David Burris, a farmer in Adair County, is relatively new to producing local meats. Burris got into the local food market five years ago after being a dairy farmer for 20 years. He developed an interest in marketing his product locally because of the time he spent on the road as a cattle appraiser for the American Jersey Cattle Association.

“I’ve had the opportunity to travel and work in all of the lower 48 (states), and I’ve had an opportunity to eat in a lot of different restaurants,” he said.  “I’ve eaten a lot of really good food, and I’ve eaten some that I really didn’t care for. I really like to know what I’m eating myself, and basically that’s how I got started.
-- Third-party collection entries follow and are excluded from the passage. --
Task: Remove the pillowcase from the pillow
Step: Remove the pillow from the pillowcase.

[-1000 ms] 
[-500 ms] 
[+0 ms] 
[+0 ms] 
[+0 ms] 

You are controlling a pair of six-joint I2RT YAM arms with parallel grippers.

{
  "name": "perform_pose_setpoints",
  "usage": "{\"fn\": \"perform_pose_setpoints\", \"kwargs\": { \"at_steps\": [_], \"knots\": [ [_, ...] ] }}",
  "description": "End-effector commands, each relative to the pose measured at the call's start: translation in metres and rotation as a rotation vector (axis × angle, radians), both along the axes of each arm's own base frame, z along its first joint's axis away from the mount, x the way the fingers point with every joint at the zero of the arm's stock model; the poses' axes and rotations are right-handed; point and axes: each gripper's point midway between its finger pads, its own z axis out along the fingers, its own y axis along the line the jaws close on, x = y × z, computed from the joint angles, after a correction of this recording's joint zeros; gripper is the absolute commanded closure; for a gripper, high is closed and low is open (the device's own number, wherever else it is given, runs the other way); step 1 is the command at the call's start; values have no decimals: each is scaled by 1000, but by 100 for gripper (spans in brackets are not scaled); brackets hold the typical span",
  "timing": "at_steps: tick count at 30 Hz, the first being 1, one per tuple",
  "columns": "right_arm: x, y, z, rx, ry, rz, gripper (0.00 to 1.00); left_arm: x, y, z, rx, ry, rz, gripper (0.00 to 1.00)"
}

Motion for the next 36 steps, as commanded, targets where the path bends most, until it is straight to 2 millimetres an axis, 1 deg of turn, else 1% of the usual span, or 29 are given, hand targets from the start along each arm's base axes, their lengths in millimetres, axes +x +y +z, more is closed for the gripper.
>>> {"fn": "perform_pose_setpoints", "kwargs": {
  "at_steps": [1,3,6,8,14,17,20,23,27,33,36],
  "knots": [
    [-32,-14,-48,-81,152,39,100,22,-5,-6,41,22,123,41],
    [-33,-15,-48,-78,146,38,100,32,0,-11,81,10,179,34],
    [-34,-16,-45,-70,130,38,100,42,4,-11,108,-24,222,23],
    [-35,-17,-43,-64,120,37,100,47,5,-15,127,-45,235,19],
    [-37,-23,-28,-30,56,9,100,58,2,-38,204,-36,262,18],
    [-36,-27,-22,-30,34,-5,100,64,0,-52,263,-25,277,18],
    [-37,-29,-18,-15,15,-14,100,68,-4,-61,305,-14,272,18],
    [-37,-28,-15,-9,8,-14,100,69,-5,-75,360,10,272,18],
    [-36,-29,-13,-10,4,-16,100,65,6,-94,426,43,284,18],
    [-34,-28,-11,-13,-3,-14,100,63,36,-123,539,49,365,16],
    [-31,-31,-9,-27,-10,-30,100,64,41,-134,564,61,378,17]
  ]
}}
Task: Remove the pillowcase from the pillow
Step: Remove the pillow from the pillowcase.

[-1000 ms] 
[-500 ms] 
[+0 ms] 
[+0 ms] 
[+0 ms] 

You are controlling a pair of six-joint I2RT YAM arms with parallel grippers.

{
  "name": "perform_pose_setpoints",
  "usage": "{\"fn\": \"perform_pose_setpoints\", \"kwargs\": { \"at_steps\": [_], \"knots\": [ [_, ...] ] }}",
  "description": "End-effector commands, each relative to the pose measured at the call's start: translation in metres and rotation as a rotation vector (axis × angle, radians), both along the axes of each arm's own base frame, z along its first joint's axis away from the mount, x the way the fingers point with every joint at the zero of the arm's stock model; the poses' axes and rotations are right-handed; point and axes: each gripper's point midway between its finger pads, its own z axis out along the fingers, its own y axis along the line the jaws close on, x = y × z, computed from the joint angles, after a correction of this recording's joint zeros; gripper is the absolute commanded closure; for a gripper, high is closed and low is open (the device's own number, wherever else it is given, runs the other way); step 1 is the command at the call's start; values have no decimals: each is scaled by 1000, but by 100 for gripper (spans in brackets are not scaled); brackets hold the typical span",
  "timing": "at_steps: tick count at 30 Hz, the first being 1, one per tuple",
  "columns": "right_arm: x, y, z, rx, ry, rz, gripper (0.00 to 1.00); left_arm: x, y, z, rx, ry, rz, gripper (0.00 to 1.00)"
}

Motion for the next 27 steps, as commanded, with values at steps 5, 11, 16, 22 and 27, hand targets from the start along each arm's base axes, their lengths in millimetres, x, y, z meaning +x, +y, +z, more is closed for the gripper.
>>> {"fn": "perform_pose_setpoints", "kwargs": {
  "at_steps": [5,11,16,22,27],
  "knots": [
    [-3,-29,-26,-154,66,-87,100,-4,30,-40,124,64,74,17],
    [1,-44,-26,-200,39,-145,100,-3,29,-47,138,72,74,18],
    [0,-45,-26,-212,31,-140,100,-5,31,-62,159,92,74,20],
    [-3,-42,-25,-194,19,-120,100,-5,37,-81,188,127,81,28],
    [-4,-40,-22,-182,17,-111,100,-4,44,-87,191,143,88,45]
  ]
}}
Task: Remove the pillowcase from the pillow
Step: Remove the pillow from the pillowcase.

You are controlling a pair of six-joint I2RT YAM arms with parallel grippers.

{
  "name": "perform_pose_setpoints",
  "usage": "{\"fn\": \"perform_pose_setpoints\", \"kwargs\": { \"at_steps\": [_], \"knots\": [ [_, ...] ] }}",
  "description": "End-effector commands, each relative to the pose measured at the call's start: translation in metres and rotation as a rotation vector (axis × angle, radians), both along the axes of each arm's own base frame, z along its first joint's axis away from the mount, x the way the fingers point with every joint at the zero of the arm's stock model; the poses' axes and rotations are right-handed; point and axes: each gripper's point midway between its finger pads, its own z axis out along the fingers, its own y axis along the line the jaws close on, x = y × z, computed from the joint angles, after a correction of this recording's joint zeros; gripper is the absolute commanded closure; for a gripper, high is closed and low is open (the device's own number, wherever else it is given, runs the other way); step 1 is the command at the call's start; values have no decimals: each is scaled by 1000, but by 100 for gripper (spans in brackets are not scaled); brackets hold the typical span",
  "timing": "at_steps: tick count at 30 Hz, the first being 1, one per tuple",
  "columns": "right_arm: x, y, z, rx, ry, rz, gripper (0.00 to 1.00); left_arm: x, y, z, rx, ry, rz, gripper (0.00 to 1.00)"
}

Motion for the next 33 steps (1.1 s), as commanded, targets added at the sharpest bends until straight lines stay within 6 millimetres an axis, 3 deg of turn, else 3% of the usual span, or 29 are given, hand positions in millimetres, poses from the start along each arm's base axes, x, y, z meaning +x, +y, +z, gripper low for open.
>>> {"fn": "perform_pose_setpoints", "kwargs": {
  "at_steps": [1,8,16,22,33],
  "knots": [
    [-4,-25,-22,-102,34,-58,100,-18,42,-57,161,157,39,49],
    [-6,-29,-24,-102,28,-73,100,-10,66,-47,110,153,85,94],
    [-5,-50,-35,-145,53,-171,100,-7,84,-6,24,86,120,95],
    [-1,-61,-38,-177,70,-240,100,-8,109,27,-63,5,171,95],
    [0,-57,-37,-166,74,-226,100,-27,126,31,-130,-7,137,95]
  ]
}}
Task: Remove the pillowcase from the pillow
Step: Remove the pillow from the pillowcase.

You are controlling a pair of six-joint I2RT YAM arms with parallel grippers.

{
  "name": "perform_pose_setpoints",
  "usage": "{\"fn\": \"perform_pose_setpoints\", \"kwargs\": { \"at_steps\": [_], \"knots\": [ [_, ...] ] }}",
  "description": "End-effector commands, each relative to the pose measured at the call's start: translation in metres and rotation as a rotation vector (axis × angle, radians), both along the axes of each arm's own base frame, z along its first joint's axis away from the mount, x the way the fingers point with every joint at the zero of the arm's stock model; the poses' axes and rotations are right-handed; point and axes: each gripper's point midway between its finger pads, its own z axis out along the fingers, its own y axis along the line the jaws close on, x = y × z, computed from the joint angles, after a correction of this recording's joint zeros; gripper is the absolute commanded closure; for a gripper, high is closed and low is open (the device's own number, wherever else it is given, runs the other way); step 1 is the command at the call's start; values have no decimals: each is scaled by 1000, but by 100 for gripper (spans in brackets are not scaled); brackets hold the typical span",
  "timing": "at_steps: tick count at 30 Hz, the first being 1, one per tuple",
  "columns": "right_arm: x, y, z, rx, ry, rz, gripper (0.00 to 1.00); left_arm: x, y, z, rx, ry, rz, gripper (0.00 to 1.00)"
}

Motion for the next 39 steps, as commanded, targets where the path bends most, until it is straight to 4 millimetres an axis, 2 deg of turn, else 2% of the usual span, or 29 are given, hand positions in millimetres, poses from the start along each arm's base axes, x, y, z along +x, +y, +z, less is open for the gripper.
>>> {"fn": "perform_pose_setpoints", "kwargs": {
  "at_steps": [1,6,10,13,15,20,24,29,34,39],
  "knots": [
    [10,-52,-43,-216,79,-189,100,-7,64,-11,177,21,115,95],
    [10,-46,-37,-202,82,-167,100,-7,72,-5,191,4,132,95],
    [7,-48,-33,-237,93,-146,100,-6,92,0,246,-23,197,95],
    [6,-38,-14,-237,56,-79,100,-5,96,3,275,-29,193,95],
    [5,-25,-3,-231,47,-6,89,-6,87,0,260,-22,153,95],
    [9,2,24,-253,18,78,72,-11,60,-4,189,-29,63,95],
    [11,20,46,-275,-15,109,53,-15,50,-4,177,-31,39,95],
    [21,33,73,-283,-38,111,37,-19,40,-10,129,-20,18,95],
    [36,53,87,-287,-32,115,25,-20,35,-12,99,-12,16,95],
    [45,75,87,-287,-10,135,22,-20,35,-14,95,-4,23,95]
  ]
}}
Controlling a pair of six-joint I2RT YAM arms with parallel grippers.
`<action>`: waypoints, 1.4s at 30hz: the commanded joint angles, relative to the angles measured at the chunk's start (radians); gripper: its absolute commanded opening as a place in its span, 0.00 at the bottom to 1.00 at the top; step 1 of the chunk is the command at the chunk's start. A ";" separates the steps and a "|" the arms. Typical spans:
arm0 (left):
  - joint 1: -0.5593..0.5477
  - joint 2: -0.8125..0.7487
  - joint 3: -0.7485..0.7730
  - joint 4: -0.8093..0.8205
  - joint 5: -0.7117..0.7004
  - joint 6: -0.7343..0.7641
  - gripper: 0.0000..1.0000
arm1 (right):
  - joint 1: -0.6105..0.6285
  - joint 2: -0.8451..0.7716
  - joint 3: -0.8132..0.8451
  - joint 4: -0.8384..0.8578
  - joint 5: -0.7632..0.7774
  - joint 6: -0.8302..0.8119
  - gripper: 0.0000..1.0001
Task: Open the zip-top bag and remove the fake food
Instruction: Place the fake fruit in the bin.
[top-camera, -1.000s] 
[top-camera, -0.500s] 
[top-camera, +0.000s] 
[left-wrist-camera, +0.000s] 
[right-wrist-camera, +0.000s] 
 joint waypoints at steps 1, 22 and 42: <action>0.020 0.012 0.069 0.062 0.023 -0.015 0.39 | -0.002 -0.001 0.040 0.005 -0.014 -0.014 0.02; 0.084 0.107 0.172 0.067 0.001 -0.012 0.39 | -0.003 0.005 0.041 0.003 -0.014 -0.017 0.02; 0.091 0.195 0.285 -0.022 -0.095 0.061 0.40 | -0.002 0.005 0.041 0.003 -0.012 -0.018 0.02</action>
Burris began producing only enough meat for his family, but then began selling to his neighbors after they became interested in what he was doing. His business was growing by word-of-mouth until he started working with Mark Meyer, the owner of M&W Milling, a local feed mill.

Meyer was looking for a producer who could produce local meat for him to market. In his feed mill, Meyer sells Burris’ beef.

Meyer said the demand is there, and he has seen his sales increase in the five months since he began offering the meat.

“We brought in this line of beef and pork basically to offer to our customers a very good quality meat that’s raised right here,” he said. “It’s been unbelievable the customers that have come in here and really educated me on what they want and why they want locally grown and produced meats. It’s very important to our consumers right now.”